***** DATA *****
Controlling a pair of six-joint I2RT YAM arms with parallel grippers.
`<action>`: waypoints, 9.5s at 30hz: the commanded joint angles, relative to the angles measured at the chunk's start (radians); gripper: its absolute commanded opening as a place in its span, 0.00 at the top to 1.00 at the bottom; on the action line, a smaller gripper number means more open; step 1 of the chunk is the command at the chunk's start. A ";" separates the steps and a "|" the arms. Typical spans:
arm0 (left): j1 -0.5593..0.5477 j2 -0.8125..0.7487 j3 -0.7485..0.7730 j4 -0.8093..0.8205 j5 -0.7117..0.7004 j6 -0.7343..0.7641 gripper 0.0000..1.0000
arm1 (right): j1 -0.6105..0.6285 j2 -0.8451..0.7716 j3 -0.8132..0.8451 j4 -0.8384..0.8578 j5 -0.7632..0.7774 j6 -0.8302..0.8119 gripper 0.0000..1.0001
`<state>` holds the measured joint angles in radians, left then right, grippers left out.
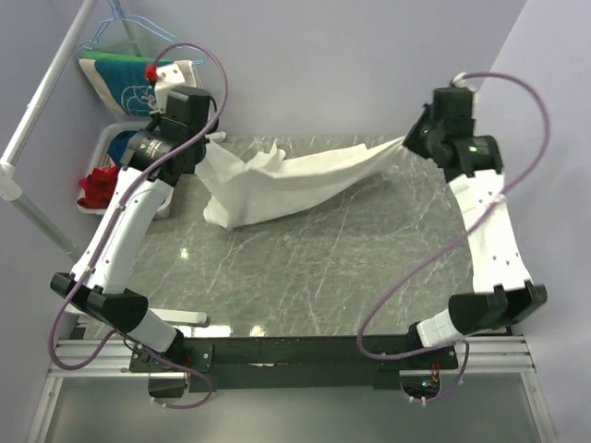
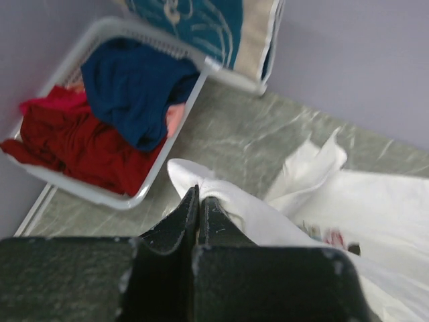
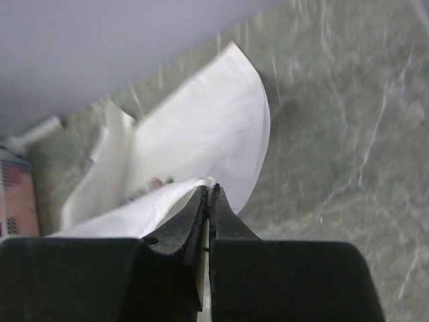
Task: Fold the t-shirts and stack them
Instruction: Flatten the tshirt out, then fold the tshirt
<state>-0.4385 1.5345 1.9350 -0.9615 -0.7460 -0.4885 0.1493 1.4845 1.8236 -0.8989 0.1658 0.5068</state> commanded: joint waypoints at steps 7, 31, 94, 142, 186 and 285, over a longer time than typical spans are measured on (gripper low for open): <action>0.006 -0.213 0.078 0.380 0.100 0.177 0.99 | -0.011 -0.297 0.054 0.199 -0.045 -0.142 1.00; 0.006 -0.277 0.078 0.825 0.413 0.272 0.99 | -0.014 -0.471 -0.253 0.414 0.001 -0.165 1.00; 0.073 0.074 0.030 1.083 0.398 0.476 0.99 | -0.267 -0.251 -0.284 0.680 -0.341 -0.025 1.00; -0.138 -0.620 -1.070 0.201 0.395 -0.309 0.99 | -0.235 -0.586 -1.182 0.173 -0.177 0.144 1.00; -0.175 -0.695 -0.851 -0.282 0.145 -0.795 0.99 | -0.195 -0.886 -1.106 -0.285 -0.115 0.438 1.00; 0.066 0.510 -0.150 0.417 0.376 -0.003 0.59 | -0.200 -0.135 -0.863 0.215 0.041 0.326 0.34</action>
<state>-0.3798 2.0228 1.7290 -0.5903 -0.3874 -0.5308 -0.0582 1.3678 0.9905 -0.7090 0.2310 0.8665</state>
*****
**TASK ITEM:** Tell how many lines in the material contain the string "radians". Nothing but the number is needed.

**EXERCISE RESULT:** 2